Olhou para @nikxivanovitch e torceu para o homem acreditar nas palavras de Hemera, pois ela sinceramente não acreditava numa palavra sequer. Conhecia a outra vampira e sabia que ela gostava da matança, de causar confusão e ter sangue em suas mãos. Ela sempre fora daquela forma, se alimentava quando queria, onde queria e o quanto fosse, independente de quantos matasse. Quanto mais terror ela espalhava, mas ela parecia se alegrar.
Antonella afastou alguns passos para assistir o homem e Hemera trabalhando juntos e gostava de pensar que estava ali como um suporte caso algum vampiro conseguisse fugir ou, na pior das hipóteses, se Hemera tentasse matar Nikolaj.
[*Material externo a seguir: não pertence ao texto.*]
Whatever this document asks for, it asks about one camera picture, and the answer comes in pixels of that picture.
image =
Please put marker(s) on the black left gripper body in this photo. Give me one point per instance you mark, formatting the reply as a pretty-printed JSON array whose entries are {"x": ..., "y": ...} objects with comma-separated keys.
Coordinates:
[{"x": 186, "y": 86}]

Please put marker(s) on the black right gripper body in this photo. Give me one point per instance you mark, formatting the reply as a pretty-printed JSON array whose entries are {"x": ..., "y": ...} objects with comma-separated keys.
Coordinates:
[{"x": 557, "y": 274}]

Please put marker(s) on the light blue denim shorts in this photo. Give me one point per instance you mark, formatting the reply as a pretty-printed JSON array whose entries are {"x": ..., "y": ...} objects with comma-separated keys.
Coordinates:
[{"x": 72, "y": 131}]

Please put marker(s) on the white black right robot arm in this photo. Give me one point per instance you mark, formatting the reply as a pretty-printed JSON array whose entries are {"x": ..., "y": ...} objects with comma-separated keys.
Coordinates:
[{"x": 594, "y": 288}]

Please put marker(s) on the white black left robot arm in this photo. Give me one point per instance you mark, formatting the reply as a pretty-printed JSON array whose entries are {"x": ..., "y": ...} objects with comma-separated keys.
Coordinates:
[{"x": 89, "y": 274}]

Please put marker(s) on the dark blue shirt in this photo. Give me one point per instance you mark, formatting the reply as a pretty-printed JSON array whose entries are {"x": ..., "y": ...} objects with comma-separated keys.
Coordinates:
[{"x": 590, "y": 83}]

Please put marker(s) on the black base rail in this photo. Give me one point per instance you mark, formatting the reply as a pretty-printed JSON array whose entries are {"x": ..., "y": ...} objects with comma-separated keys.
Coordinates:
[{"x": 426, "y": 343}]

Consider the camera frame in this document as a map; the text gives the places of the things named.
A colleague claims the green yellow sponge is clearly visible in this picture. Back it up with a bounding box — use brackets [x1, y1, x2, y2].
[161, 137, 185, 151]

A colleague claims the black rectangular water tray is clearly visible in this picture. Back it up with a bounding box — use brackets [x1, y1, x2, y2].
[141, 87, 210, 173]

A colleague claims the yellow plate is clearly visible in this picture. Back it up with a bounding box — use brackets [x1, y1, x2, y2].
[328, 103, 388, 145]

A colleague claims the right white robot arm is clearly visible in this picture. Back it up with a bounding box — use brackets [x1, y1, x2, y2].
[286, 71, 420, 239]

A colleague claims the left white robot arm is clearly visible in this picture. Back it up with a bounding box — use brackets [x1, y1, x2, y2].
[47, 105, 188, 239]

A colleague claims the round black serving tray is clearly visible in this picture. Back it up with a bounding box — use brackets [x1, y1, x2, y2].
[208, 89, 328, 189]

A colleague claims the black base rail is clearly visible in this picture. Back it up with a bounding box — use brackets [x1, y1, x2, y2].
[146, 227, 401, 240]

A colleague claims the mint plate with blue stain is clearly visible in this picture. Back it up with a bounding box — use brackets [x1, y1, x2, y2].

Deu de ombros para a morena quando ela lhe dirigiu a palavra, já passara daquela fase de pequenos sentimentos e após quase um milênio de vida, poucas coisas a abalavam ou mexiam com seus valores.
- Não me importo. - Confessou sem problema algum. - Todos conhecem os acordos e a atitude deles também nos deixa vulneráveis. E não apenas porque Caçadores - olhou dessa vez para Nik a fim de mostrar o que falava - podem pensar que também estamos indo contra o que foi selado há algum tempo e nos caçar. Mas os mundanos podem descobrir a nossa existência e acredite em mim, criança, isso seria catastrófico.
Já perdera incontáveis amizades por isso. Quantos morreram queimados sendo condenados como bruxas por tomarem sangue? Quantos foram empalados por aqueles que achavam que estavam fazendo justiça com as próprias mãos? As pessoas tendiam a fazer coisas estúpidas e insanas quando se sentiam em perigo. Antonella mataria o vampiro que fosse se isso significasse proteger Guilhermo.